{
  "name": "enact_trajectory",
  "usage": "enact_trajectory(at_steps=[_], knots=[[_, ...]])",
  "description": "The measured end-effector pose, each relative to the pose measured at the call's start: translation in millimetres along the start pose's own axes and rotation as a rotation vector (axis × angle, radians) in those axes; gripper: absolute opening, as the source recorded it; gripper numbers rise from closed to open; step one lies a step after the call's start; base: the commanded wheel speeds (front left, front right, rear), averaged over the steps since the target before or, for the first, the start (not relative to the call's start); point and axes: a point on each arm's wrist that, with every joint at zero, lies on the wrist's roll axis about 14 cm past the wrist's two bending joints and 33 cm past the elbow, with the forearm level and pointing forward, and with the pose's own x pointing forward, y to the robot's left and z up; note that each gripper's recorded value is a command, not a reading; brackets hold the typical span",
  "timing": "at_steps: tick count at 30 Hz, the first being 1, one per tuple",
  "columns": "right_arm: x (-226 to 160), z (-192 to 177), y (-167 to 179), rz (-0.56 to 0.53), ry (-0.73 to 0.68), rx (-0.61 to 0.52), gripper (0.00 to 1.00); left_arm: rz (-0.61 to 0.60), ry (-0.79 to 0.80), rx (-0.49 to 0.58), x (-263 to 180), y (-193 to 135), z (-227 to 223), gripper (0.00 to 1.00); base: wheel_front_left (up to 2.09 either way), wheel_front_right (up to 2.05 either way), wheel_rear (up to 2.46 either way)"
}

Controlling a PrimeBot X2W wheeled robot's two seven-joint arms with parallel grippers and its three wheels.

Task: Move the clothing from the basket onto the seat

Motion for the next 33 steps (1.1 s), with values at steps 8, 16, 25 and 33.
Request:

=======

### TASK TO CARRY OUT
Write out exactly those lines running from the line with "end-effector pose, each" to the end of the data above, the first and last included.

### EXERCISE RESPONSE
  "description": "The measured end-effector pose, each relative to the pose measured at the call's start: translation in millimetres along the start pose's own axes and rotation as a rotation vector (axis × angle, radians) in those axes; gripper: absolute opening, as the source recorded it; gripper numbers rise from closed to open; step one lies a step after the call's start; base: the commanded wheel speeds (front left, front right, rear), averaged over the steps since the target before or, for the first, the start (not relative to the call's start); point and axes: a point on each arm's wrist that, with every joint at zero, lies on the wrist's roll axis about 14 cm past the wrist's two bending joints and 33 cm past the elbow, with the forearm level and pointing forward, and with the pose's own x pointing forward, y to the robot's left and z up; note that each gripper's recorded value is a command, not a reading; brackets hold the typical span",
  "timing": "at_steps: tick count at 30 Hz, the first being 1, one per tuple",
  "columns": "right_arm: x (-226 to 160), z (-192 to 177), y (-167 to 179), rz (-0.56 to 0.53), ry (-0.73 to 0.68), rx (-0.61 to 0.52), gripper (0.00 to 1.00); left_arm: rz (-0.61 to 0.60), ry (-0.79 to 0.80), rx (-0.49 to 0.58), x (-263 to 180), y (-193 to 135), z (-227 to 223), gripper (0.00 to 1.00); base: wheel_front_left (up to 2.09 either way), wheel_front_right (up to 2.05 either way), wheel_rear (up to 2.46 either way)"
}

Controlling a PrimeBot X2W wheeled robot's two seven-joint arms with parallel grippers and its three wheels.

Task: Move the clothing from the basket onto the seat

Motion for the next 33 steps (1.1 s), with values at steps 8, 16, 25 and 33.
Request:

Now the exercise is complete.